A natural way to measure the nonlinearity of a function {f\colon I\to \mathbb R}, where {I\subset \mathbb R} is an interval, is the quantity {\displaystyle NL(f;I) = \frac{1}{|I|} \inf_{k, r}\sup_{x\in I}|f(x)-kx-r|} which expresses the deviation of {f} from a line, divided by the size of interval {I}. This quantity was considered in Measuring nonlinearity and reducing it.
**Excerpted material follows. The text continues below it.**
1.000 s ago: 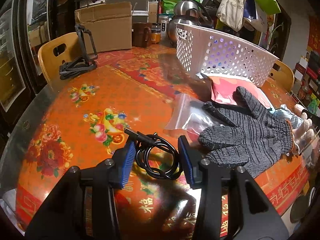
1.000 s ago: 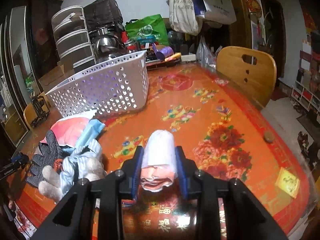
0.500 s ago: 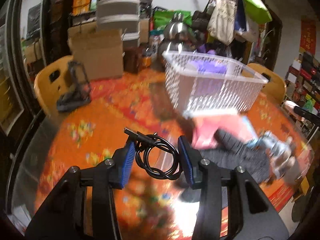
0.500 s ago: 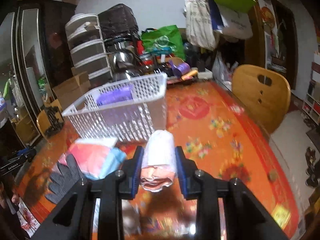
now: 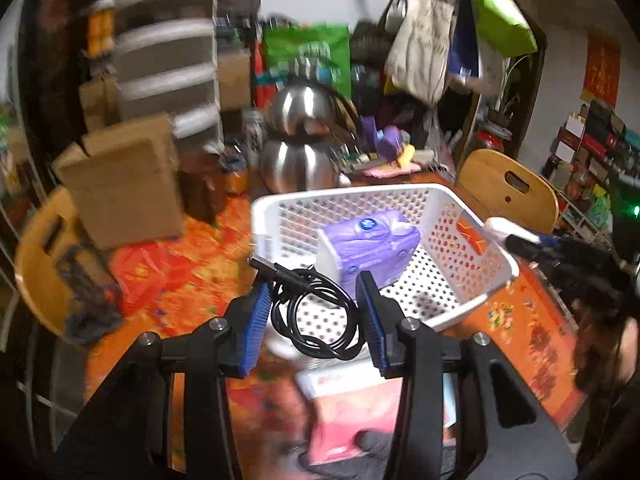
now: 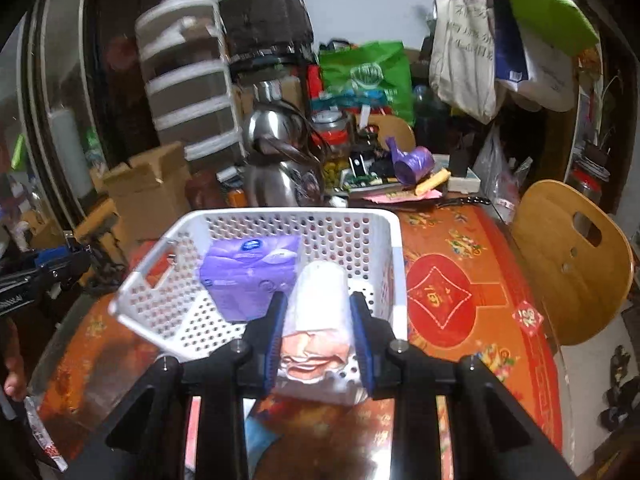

Let us write {NL(f) = \sup_I NL(f; I)} where the supremum is taken over all intervals {I} in the domain of definition of {f}. What functions have finite {NL(f)}? Every Lipschitz function does, as was noted previously: {NL(f) \le \frac14 \mathrm{Lip}\,(f)}. But the converse is not true: for example, {NL(f)} is finite for the non-Lipschitz function {f(x)=x\log|x|}, where {f(0)=0}.

y  = x log|x|

The function looks nice, but {f(x)/x} is clearly unbounded. What makes {NL(f)} finite? Note the scale-invariant feature of NL: for any {t>0} the scaled function {f_t(x) = t^{-1}f(tx)} satisfies {NL(f_t)=NL(f)}, and more precisely {NL(f; tI) = NL(f_t; I)}. On the other hand, our function has a curious scaling property {f_t(x) = f(x) + x\log t} where the linear term {x\log t} does not affect NL at all. This means that it suffices to bound {NL(f; I)} for intervals {I} of unit length. The plot of {f} shows that not much deviation from the secant line happens on such intervals, so I will not bother with estimates.

The class of functions {f} with {NL(f)<\infty} is precisely the Zygmund class {\Lambda^*} defined by the property {|f(x-h)-2f(x)+f(x+h)| \le Mh} with {M} independent of {x, h}. Indeed, since the second-order difference {f(x-h)-2f(x)+f(x+h)} is unchanged by adding an affine function to {f}, we can replace {f} by {f(x)-kx-r} with suitable {k, r} and use the triangle inequality to obtain

{\displaystyle |f(x-h)-2f(x)+f(x+h)| \le 4 \sup_I |f(x)-kx-r| = 8h\; NL(f; I)}

where {I=[x-h, x+h]}. Conversely, suppose that {f\in \Lambda^*}. Given an interval {I=[a, b]}, subtract an affine function from {f} to ensure {f(a)=f(b)=0}. We may assume {|f|} attains its maximum on {I} at a point {\xi \le (a + b)/2}. Applying the definition of {\Lambda^*} with {x = \xi} and {h = \xi - a}, we get {|f(2\xi - a) - 2f(\xi )| \le M h}, hence {|f(\xi )| \le Mh}. This shows {NL(f; I)\le M/2}. The upshot is that {NL(f)} is equivalent to the Zygmund seminorm of {f} (i.e., the smallest possible M in the definition of {\Lambda^*}).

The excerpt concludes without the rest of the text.